The title, alone, sounds ridiculous. Please stop telling me I should do things for a living? What do I expect – to sit around and do nothing as a grown ass adult?
No. That’s not what I mean at all.
A couple weeks ago, we had a little family and friend get together for my toddler’s second birthday. It wasn’t too extravagant. About 20 people came by. We had burgers and broccoli cheese soup, a cake, and a donut display. Truth be told, he slept for 75% of it, having started his nap that day a little late.
As I always do: I made the party set up a little on the extra side. The table of desserts and foods looked Pinterest-perfect, which truth be told I always do. Not because I feel that I have to, but simply because I want to. It’s what I do to feel alive.
Yes. I want to have personalized water bottles and theme-specific drink glasses. Yes, DIY tables cape projects actually make me feel like I’m living my best life. This is just something that’s important to me as a parent, to give my kids some of these fun picturesque memories that I didn’t have as a child.
Just as with all parties I throw, meals I cook, or hostess gifts I bring, the comments almost immediately rolled in:
Oh Heather, you should do this for a living!
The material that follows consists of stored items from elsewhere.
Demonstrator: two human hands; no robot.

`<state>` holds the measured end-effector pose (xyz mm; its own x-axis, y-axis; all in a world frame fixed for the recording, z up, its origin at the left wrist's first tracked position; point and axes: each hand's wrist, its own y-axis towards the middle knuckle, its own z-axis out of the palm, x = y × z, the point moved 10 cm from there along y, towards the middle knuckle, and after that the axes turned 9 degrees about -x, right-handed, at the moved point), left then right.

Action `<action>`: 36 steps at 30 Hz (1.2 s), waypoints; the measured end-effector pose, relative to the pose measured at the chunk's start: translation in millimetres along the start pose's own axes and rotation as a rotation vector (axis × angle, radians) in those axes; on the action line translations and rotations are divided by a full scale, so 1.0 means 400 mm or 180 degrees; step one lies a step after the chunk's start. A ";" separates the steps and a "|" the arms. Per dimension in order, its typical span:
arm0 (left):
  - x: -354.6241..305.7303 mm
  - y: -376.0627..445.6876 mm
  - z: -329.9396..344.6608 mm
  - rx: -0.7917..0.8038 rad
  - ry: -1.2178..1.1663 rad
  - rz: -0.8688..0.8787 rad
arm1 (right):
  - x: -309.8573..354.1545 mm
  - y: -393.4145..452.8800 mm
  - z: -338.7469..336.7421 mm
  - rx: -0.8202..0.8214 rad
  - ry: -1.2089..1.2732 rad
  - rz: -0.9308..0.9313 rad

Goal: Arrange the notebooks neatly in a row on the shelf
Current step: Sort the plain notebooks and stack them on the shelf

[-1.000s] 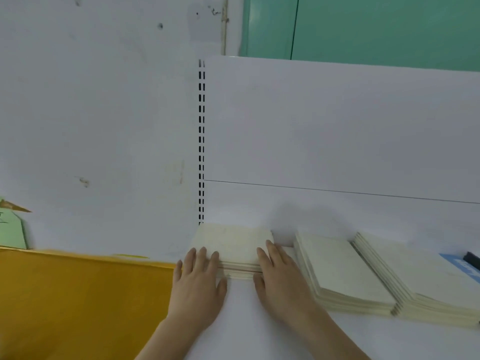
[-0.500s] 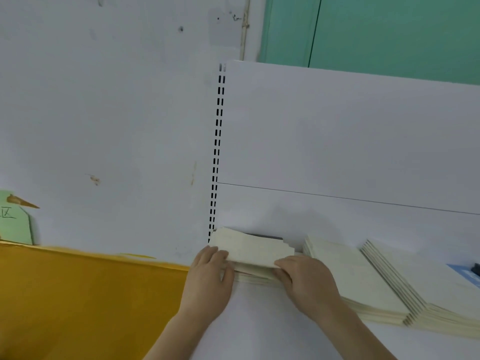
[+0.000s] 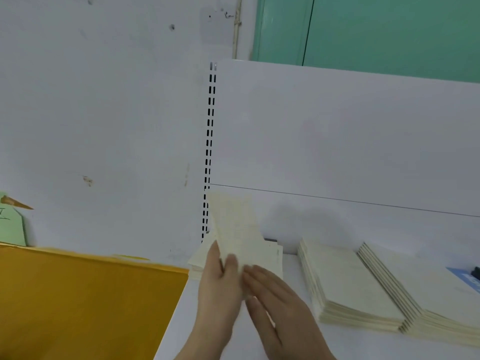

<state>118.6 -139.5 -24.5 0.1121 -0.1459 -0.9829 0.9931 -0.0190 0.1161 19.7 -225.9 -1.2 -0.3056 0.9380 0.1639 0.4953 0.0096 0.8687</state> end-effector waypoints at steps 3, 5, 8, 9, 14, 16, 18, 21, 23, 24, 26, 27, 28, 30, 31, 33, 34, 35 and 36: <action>0.002 0.029 -0.048 -0.0271 0.0175 0.0212 | -0.068 -0.003 -0.028 -0.0234 -0.0233 0.0176; 0.004 0.040 -0.071 -0.0340 0.0368 0.0337 | -0.154 -0.008 -0.013 -0.0065 -0.0657 0.0638; 0.015 0.050 -0.104 -0.0408 0.0373 0.0322 | -0.241 -0.047 0.074 0.0757 -0.1209 0.0793; 0.019 0.051 -0.113 -0.0401 0.0342 0.0302 | -0.253 -0.062 0.104 0.1033 -0.1329 0.0690; 0.035 0.058 -0.142 -0.0409 0.0233 0.0212 | -0.250 -0.047 0.154 0.1315 -0.1676 0.0322; 0.037 0.058 -0.142 -0.0408 0.0205 0.0195 | -0.248 -0.024 0.137 0.1315 -0.1777 0.0287; 0.026 0.057 -0.141 -0.0425 0.0143 0.0207 | -0.243 0.017 0.091 0.1211 -0.1867 0.0518; -0.002 0.055 -0.147 -0.0494 0.0061 0.0283 | -0.244 0.069 0.003 0.0777 -0.1753 0.0954; -0.015 0.056 -0.146 -0.0502 0.0032 0.0314 | -0.226 0.094 -0.063 0.0326 -0.1595 0.1161; -0.018 0.055 -0.141 -0.0484 0.0024 0.0308 | -0.212 0.102 -0.095 0.0027 -0.1537 0.1231; -0.008 0.054 -0.129 -0.0438 0.0005 0.0242 | -0.186 0.101 -0.152 -0.0533 -0.1457 0.1374; -0.002 0.050 -0.120 -0.0400 -0.0028 0.0194 | -0.164 0.097 -0.169 -0.0762 -0.1391 0.1343; 0.000 0.045 -0.106 -0.0334 -0.0064 0.0154 | -0.132 0.097 -0.179 -0.0915 -0.1318 0.1209; 0.003 0.029 -0.065 -0.0146 -0.0156 0.0039 | -0.064 0.092 -0.155 -0.0975 -0.1195 0.0709; 0.006 0.020 -0.043 -0.0047 -0.0266 -0.0067 | -0.033 0.080 -0.122 -0.0907 -0.1136 0.0387; 0.009 -0.002 -0.002 0.0147 -0.0570 -0.0334 | -0.001 0.042 -0.049 -0.0658 -0.1009 0.0042; 0.006 -0.012 0.013 0.0226 -0.0653 -0.0385 | -0.005 0.024 -0.024 -0.0547 -0.0966 0.0053; 0.003 -0.017 0.025 0.0304 -0.0668 -0.0363 | -0.015 0.011 -0.010 -0.0466 -0.0940 0.0113; 0.000 -0.022 0.032 0.0362 -0.0673 -0.0331 | -0.021 0.003 -0.006 -0.0406 -0.0923 0.0146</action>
<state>109.3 -152.1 -23.6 -0.0121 -0.3408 -0.9401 0.9871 -0.1541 0.0432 20.8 -234.7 -0.5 -0.0316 0.9963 0.0801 0.3915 -0.0614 0.9181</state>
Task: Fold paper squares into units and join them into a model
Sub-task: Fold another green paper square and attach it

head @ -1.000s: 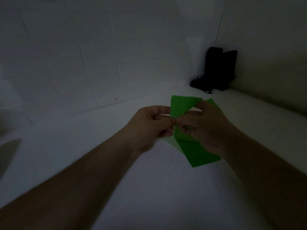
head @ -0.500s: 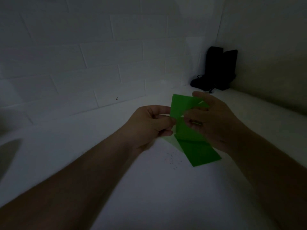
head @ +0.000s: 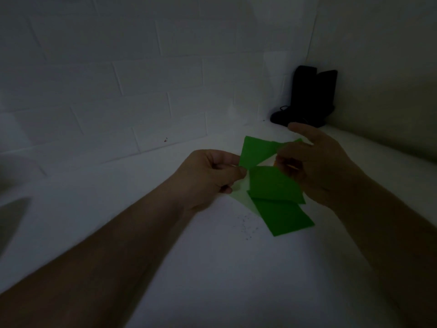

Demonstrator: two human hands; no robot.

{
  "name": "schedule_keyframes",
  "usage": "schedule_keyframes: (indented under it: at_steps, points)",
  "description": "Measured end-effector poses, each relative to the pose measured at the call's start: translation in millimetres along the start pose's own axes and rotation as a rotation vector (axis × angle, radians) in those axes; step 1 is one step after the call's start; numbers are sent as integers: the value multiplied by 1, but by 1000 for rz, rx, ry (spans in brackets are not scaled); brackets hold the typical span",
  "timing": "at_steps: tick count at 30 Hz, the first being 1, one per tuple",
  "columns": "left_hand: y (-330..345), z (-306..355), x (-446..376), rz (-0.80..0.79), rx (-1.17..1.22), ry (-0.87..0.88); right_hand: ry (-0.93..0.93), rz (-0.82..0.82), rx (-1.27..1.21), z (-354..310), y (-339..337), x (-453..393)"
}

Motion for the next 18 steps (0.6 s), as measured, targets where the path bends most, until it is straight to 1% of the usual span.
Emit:
schedule_keyframes:
  at_steps: [4, 6, 10, 18]
  points:
    - [-5, 1, 0, 62, -62, 59, -72, -52, 175, -6, -6, -4]
    - [-6, 0, 0, 72, -104, 79, -48, -84, 241, -8, -9, -3]
    - [-10, -1, -4, 132, -138, 86, -6, -151, 459, -6, -11, -3]
    - [-14, -5, -9, 168, -120, 87, -53, -61, 449, 1, -15, -9]
Point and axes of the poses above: each hand's wrist, its own x-axis away from the middle knuckle, its own y-axis out of the palm, z = x × y, the point moved 4 cm from there along -x, towards the middle knuckle, and after that the axes turned 11 degrees about z, right-handed, at the moved point
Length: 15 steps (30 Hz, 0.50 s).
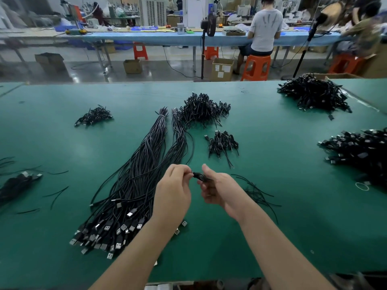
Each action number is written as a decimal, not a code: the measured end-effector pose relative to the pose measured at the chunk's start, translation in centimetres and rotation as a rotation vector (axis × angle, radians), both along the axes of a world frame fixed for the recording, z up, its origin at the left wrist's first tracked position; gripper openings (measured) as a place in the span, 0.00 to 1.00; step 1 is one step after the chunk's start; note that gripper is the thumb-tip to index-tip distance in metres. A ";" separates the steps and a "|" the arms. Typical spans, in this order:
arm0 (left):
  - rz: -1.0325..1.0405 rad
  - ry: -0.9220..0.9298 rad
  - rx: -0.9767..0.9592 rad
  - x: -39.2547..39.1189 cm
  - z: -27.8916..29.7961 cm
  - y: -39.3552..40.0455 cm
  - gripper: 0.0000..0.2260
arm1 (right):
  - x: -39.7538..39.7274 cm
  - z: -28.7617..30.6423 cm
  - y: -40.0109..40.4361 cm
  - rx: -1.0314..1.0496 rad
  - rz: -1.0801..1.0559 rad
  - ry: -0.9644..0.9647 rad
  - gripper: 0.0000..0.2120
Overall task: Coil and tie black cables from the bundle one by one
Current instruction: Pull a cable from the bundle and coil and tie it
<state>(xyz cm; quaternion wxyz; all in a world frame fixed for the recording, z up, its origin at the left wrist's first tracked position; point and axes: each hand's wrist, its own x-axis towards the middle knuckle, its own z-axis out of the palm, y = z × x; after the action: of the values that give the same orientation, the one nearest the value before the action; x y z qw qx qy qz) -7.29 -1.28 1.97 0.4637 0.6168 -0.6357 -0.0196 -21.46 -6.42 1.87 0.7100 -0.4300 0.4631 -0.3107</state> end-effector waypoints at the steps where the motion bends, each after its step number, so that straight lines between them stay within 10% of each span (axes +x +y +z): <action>1: -0.020 -0.087 -0.058 0.1 -0.1 0.1 0.01 | -0.1 0.2 0.1 0.009 0.065 0.023 0.18; 9: -0.048 -0.032 -0.025 0.5 -0.2 0.1 0.02 | -0.1 1.0 0.4 -0.071 0.084 -0.082 0.08; 15: 0.023 0.537 0.455 0.3 -0.2 -0.6 0.06 | 0.1 0.2 0.4 -0.401 0.009 0.060 0.10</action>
<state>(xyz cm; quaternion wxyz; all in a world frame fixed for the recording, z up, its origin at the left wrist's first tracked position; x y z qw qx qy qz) -7.03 -1.90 1.78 0.4652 0.6844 -0.4632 -0.3171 -21.40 -5.99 2.07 0.5975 -0.5737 0.4111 -0.3807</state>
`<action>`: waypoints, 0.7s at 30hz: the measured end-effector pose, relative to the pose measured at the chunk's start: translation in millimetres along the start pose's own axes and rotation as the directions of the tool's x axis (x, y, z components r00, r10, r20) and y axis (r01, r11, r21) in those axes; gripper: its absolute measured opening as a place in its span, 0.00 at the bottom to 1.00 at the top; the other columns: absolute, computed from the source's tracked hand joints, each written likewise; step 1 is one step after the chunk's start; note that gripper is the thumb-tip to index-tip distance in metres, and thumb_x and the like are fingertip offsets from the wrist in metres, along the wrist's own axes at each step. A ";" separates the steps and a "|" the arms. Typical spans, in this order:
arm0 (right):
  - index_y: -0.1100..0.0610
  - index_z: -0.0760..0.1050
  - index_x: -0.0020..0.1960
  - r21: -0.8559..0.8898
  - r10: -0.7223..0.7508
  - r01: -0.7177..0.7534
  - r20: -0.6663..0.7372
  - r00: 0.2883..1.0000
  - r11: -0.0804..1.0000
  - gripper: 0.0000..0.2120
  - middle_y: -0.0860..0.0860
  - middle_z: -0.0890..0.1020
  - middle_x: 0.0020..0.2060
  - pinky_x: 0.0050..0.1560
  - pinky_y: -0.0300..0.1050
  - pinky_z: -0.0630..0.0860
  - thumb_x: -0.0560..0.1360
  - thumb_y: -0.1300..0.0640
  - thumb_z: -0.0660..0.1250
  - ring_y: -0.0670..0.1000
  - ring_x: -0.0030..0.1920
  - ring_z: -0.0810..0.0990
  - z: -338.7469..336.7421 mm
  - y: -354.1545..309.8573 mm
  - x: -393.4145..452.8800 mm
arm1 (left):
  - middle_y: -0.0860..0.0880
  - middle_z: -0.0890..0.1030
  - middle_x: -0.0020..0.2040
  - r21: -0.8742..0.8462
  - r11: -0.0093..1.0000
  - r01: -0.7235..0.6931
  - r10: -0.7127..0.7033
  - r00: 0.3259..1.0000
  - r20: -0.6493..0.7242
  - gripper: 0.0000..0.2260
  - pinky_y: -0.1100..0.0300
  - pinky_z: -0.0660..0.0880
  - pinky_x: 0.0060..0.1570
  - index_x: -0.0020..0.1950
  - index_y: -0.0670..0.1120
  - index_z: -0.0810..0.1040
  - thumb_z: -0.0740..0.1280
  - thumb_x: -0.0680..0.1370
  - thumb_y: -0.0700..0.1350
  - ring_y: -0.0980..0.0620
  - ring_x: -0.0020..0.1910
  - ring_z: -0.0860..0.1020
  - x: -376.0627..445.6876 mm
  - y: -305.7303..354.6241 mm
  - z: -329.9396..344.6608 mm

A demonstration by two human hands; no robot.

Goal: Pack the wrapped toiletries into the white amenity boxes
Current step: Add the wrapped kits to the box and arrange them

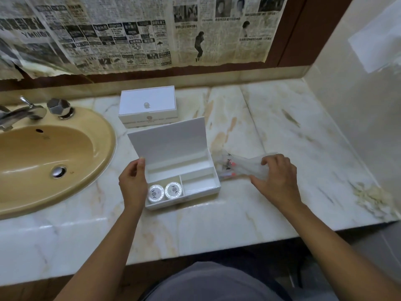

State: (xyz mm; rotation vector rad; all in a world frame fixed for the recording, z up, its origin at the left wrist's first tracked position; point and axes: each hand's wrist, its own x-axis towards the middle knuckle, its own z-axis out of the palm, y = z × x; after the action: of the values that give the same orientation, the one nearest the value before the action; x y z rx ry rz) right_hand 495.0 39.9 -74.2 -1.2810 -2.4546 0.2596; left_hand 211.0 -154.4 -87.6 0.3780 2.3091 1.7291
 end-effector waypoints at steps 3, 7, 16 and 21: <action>0.57 0.75 0.36 -0.071 0.018 -0.022 -0.064 0.998 0.997 0.15 0.52 0.75 0.36 0.44 0.51 0.68 0.61 0.53 0.80 0.57 0.40 0.74 7.3 15.1 -16.5 | 0.54 0.81 0.44 0.000 1.000 0.000 0.000 1.000 0.000 0.07 0.79 0.69 0.42 0.50 0.47 0.80 0.64 0.81 0.47 0.64 0.43 0.77 -0.3 1.2 0.4; 0.56 0.82 0.43 -0.128 0.011 -0.024 -0.095 0.995 0.991 0.11 0.53 0.78 0.42 0.48 0.53 0.67 0.64 0.53 0.79 0.58 0.46 0.75 13.5 25.0 -27.2 | 0.54 0.81 0.43 0.003 1.000 -0.012 0.012 1.000 0.001 0.07 0.79 0.69 0.42 0.50 0.46 0.80 0.64 0.81 0.47 0.63 0.42 0.77 -1.3 2.4 0.2; 0.57 0.82 0.50 -0.202 0.066 -0.065 -0.005 0.998 0.977 0.20 0.55 0.80 0.48 0.51 0.54 0.69 0.72 0.45 0.60 0.58 0.52 0.77 22.8 38.1 -33.4 | 0.53 0.81 0.44 -0.001 1.000 -0.010 0.010 1.000 0.001 0.08 0.79 0.69 0.42 0.50 0.46 0.81 0.64 0.81 0.48 0.61 0.42 0.77 -1.4 1.9 -0.6; 0.53 0.77 0.63 -0.199 0.177 -0.157 0.087 0.980 0.967 0.20 0.57 0.75 0.62 0.61 0.59 0.66 0.76 0.43 0.65 0.58 0.65 0.69 32.9 43.6 -39.2 | 0.52 0.82 0.47 -0.001 1.000 -0.001 0.001 1.000 0.000 0.10 0.75 0.70 0.45 0.53 0.44 0.81 0.64 0.81 0.48 0.58 0.47 0.78 -0.9 1.1 -0.7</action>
State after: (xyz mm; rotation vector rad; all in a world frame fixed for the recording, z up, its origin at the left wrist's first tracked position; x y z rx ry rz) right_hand 535.5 32.9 -127.4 -1.5975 -2.5110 0.1383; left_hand 211.7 -155.1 -86.3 0.3783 2.3082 1.7313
Seriously you should get into event planning, think of how much money you could make if you did this for a real job!
You are doing too much for someone that doesn’t get paid!
Imagine how nice this party would be if you were getting a paycheck to throw it!
[Insert drawn out eye roll]
I completely get that this is meant to be a compliment, and isn’t it just so late-stage millennial of me to be offended by something someone said that was meant to be nice?
But honestly: is there ever going to come a point when a woman can be a mom and have that be enough?
As in this is just what mom does – she throws parties, and those parties are extra.
Or when a woman, who is a mom, does something nice and it’s just a part of what she does as a mom – not something she should do in another sphere for a financial payoff; will that ever just be enough? That Mom did something really nice for us?
And really, when did we fall into this black hole of equating the things people do solely by how much money they bring in?
When people tell me that I should event plan or personalize shop or bake for a living, they are telling me that what I am actually doing for a living – raising and educating three human beings while running a household so my husband can pursue his dream job – is of little or no value to them. Like it’s temporary, or just something I do for fun while figuring out what I’ll do when I become a real adult.
Every time I am told that I should do something else for a living than what I am actually doing, a little piece inside of me breaks in half and turns on itself. What if what I do has no value?
Moreover: what if my children heard someone say that to me (which they have)? Will they begin to find no value in anything I do? If they want to do what I do when they grow up, will they feel as worthless as this makes me feel?
And the big one: what in the hell am I doing spending all this time with people who share values I don’t espouse, or want to raise my kids to learn?
There’s a folly to it all because it is meant to be a compliment: that I do something so well I could make money by doing it professionally. But does it really teach our children the value we want to teach them – that something is only really valuable if it brings home a paycheck? And, taking it a step further, that if someone does something for free they are either wasting their time and energy, or not contributing to some grander vision?
I’ve asked so many questions, to which I have one answer: a mother’s contribution is not defined by how much money she does or does not contribute to the household budget.
As I said, I do these parties, the Sunday dinners, the homemade gifts because I want to. The things I do that I do not get paid for as a stay at home mom go well beyond that, too. It’s the homeschooling, the Mom Therapist Mode. The extra curricular activity taxi cab driver. The scheduler-medication administrator-personal chef- laundry woman-housekeeper. It’s all of it.
Becoming a stay at home mom was the most valuable decision I ever made, and one even my husband continues to believe is not what I really want. Women have come so far, how could I ever want to define my life as just a mom? You could do so much more if you did something for a living.
Please stop telling me to do things for a living. As I see it, I am. I’m doing a lot of things for a living – not for a paycheck or a promotion. But to live.